• [Task details] Below are the records; restate all of them word for word.

• [Data extract]
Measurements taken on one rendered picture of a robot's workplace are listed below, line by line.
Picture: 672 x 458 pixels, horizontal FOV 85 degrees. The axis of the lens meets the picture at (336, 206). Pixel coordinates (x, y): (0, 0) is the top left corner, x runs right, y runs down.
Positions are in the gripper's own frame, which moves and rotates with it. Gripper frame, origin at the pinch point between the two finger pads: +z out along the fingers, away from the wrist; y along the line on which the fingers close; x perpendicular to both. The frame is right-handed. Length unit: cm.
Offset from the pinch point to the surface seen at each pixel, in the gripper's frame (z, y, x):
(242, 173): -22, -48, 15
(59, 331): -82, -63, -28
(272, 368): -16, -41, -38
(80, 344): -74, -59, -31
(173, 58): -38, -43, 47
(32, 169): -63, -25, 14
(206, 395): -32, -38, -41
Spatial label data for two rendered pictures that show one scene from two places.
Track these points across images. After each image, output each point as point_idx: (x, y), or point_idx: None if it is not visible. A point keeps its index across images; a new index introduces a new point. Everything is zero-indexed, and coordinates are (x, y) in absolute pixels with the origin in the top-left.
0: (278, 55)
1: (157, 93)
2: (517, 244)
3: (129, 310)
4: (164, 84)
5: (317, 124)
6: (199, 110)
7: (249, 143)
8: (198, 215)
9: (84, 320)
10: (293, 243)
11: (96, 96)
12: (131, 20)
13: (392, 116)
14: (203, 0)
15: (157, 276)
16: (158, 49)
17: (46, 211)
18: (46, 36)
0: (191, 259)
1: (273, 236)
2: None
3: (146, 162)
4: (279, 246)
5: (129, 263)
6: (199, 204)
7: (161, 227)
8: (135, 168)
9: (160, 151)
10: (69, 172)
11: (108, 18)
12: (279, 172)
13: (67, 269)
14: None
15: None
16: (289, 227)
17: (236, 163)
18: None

• [Completed task]
Measurements taken on one rendered picture of a robot's workplace are listed below, line by line.
Picture: 672 x 458 pixels, horizontal FOV 85 degrees. The axis of the lens meets the picture at (336, 206). Pixel coordinates (x, y): (0, 0) is the top left corner, x runs right, y runs down.
Positions are in the gripper's own frame, which moves and rotates with it. Gripper frame, origin at the pinch point between the two finger pads: +z out along the fingers, away from the wrist; y along the line on which the fingers close; x perpendicular to both. The frame is right-handed. Length unit: cm.
Offset from the pinch point to the surface seen at each pixel, in the gripper's frame (z, y, x):
(242, 173): -22, -48, 15
(59, 331): -82, -63, -28
(272, 368): -16, -41, -38
(80, 344): -74, -59, -31
(173, 58): -38, -43, 47
(32, 169): -63, -25, 14
(206, 395): -32, -38, -41
Spatial label data for two rendered pictures that show one scene from two places.
Track these points across images. After each image, output each point as point_idx: (x, y), or point_idx: None if it is not visible. A point keeps its index across images; a new index introduces a new point. Everything is zero-indexed, and coordinates are (x, y) in absolute pixels with the origin in the top-left.
0: (278, 55)
1: (157, 93)
2: (517, 244)
3: (129, 310)
4: (164, 84)
5: (317, 124)
6: (199, 110)
7: (249, 143)
8: (198, 215)
9: (84, 320)
10: (293, 243)
11: (96, 96)
12: (131, 20)
13: (392, 116)
14: (203, 0)
15: (157, 276)
16: (158, 49)
17: (46, 211)
18: (46, 36)
0: (191, 259)
1: (273, 236)
2: None
3: (146, 162)
4: (279, 246)
5: (129, 263)
6: (199, 204)
7: (161, 227)
8: (135, 168)
9: (160, 151)
10: (69, 172)
11: (108, 18)
12: (279, 172)
13: (67, 269)
14: None
15: None
16: (289, 227)
17: (236, 163)
18: None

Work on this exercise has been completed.